Both companies have sought to convert the raw data into more useful intelligence by looking at changes against an earlier reference period but again they take different approaches. Apple compares activity levels for the current day with a single earlier day (13 January 2020) while Google compares with the average for the same day of the week in a five-week period in January/February 2020.

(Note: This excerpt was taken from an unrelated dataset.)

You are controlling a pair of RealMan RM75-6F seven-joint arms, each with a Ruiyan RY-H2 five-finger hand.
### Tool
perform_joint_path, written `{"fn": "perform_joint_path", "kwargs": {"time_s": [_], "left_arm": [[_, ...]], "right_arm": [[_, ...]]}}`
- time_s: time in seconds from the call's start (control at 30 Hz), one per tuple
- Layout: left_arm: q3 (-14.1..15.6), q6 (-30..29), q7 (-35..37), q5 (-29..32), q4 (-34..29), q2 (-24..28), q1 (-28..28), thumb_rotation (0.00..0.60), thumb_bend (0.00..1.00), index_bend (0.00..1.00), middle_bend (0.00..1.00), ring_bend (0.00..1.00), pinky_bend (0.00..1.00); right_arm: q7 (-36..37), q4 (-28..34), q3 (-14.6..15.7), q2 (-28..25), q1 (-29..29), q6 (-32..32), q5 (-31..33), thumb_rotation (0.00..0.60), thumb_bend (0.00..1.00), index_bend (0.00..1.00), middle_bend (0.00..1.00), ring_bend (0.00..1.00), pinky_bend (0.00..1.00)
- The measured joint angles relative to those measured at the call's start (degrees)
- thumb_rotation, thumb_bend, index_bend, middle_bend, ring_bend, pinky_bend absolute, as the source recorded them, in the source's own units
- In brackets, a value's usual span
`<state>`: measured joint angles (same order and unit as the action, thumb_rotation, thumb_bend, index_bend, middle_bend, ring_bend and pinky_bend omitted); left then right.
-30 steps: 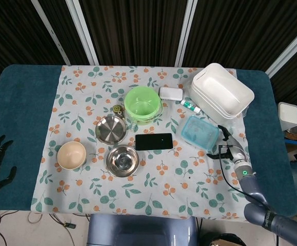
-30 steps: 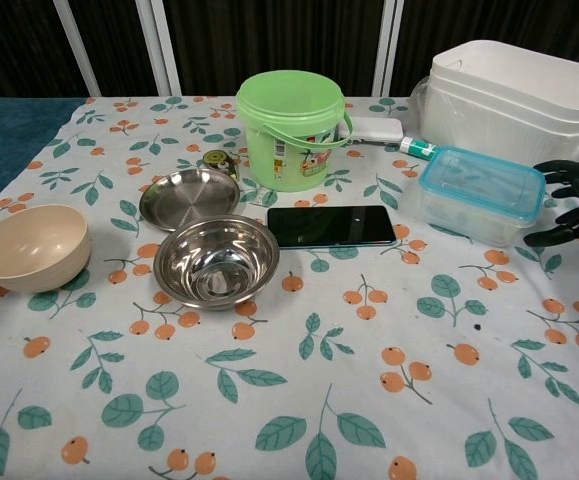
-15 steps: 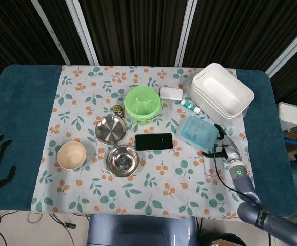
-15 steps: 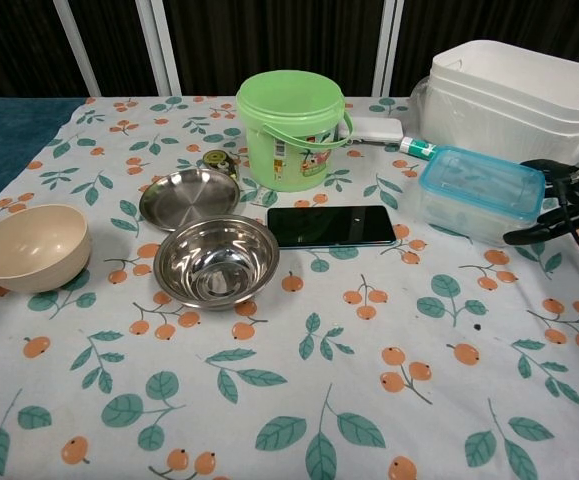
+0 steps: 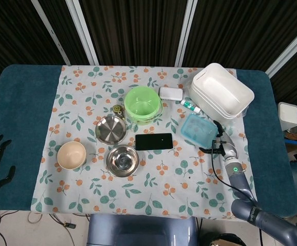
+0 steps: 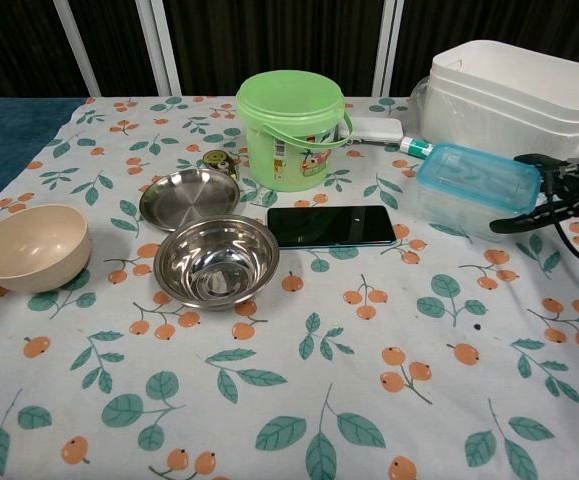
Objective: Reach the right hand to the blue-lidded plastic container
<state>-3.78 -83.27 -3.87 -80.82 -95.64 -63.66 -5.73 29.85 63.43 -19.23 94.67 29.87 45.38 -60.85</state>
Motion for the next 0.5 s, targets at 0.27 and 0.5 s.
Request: {"fn": "perform_joint_path", "kwargs": {"time_s": [0.27,0.5], "left_arm": [[-0.13,0.24,-0.17,0.54,-0.14,0.04,0.00,0.600,0.42,0.12,0.00,0.00,0.00],[-0.24,0.40,-0.13,0.84,-0.27,0.12,-0.02,0.600,0.42,0.12,0.00,0.00,0.00]], "right_arm": [[3.07,-2.16,-1.02,2.02,0.07,0.93,-0.54,0.600,0.19,0.16,0.34,0.32,0.17],[6.96,-4.43,-1.82,4.12,-0.17,3.92,-2.50,0.600,0.34,0.30,0.50,0.46,0.18]]}}
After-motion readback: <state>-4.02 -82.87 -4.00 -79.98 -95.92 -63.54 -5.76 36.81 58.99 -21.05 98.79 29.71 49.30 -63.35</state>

In short, we have remarkably little information on how these measures are constructed. We do not get access to the raw data, nor even the code which describes the many decisions made in converting data into a single indicator. Yet our governments are making decisions, at least partly, on the basis of these numbers.
Towards a public infrastructure of near-real-time intelligence
So, the challenge is to find ways to take the advantages of new forms of data with fewer of the disadvantages that occur when control is left with unaccountable private corporations. We need the up-to-date, spatially-detailed measures that big data offer, but we need also transparency and consistency in how data are converted into measures, and these measures need to be focussed on the major intelligence gaps confronting policy makers at national and local levels. Stakeholders need a chance to shape how measures are constructed and how they are reported.
At UBDC, we are trying to address this challenge. First, we are working to understand what the intelligence needs of local authorities and others are in this context. We have had inputs from many stakeholders but are always happy to have suggestions from others - please do get in touch!
Second, we are drawing on our existing data collection and exploring diverse new data sources which can provide near-real-time feedback. Early outputs from this work cover cycling, public transport, pedestrian footfall, road traffic and the short-term rental market (Airbnb). Many more are in the pipeline but if you have suggestions for additions, please let us know.
Third, we are working on approaches to render data into intelligence to address key questions: how different are things now than they would have been in the absence of lockdown? And as recovery progresses, which areas or groups are being left behind? We will make our methods transparent so that others can critique them or contribute alternative approaches.
Fourth, we will make this intelligence accessible to a broad, non-technical audience. Initially, we are publishing results in the form of blogs to highlight quickly what is possible, but we recognise this is not the long-term solution. We are looking to develop a proper interface that enables policy makers to scrutinise the data they want at the scale they need. We will welcome your inputs and feedback.
The current crisis in underlining to policy makers the value of data and the intelligence it can provide, particularly when it can be delivered quickly. Big data have a crucial role to play, both in the immediate lockdown period and as we move on to the recovery phase. UBDC looks forward to supporting efforts at national and local levels.

Nick Bailey is Director of the Centre. He is a Professor in Urban Studies, based in the School of Social and Political Sciences at the University of Glasgow.